Taking to micro-blogging platform, he wrote,”My earlier statement where I unequivocally condemned 9th May incidents, I have decided to take a break from politics, therefore, I have resigned from party position and parting ways from Imran Khan.”
Chaudhry’s resignation came a day after former minister for human rights Shireen Mazari quit 70-year-old Khan’s Pakistan Tehreek-e-Insaf (PTI) party and condemned the actions of the former prime minister’s supporters who attacked and torched sensitive defence installations across Pakistan on May 9.
Chaudhary served as the Federal Minister for Information and Broadcasting and the minister for science and technology during his government. He was the PTI’s senior vice president and the party spokesman.
Mazari, 72, announced her resignation and retirement from active politics after she was released following her arrest for the fourth time since May 12 when she was picked from her residence by police and sent to jail in connection with the violence on May 9. She served as the minister for human rights from 2018 to 2022, under Khan’s regime.
Earlier in the day, Pakistan’s Defence Minister Khawaja Asif said the government is mulling a possible ban on Imran Khan’s Pakistan Tehreek-e-Insaf party following the attacks by his supporters on military installations after the former prime minister’s arrest.

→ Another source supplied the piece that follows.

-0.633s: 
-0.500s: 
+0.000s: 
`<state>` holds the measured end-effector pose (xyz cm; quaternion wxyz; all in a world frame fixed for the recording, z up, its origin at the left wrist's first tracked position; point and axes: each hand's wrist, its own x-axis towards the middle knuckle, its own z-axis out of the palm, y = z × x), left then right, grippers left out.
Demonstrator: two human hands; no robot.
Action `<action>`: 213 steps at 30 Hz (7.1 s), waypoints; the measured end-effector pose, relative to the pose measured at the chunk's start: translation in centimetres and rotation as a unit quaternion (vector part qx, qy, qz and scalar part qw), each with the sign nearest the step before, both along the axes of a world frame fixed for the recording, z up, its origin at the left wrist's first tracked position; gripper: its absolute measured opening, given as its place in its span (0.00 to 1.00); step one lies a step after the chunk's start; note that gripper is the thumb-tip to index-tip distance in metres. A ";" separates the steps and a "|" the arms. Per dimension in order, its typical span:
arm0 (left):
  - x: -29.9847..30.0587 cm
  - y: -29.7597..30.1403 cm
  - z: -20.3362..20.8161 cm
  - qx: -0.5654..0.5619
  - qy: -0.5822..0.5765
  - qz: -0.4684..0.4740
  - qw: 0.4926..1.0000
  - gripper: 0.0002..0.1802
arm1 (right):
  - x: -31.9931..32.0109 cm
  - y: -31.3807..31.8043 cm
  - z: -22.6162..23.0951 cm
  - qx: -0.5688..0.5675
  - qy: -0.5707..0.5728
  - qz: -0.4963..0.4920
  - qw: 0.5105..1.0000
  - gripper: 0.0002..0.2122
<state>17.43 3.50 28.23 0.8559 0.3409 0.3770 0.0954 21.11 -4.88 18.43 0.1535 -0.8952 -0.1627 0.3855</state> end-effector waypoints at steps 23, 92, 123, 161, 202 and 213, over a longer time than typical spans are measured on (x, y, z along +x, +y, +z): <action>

On May 9, violent protests erupted after the arrest of 70-year-old Khan by paramilitary Rangers. His party workers vandalised a dozen military installations, including the Lahore Corps Commander house, Mianwali airbase and the ISI building in Faisalabad. The Army headquarters in Rawalpindi was also attacked by the mob for the first time. Police put the death toll in violent clashes to 10.
However, PTI leader Barrister Ali Zafar said that the party would challenge the ban in the court as a political party cannot be banned. He told the media that when a ban was imposed on the Jamaat-i-Islami in the 1960s, it was set aside by then-chief justice Alvin Robert Cornelius.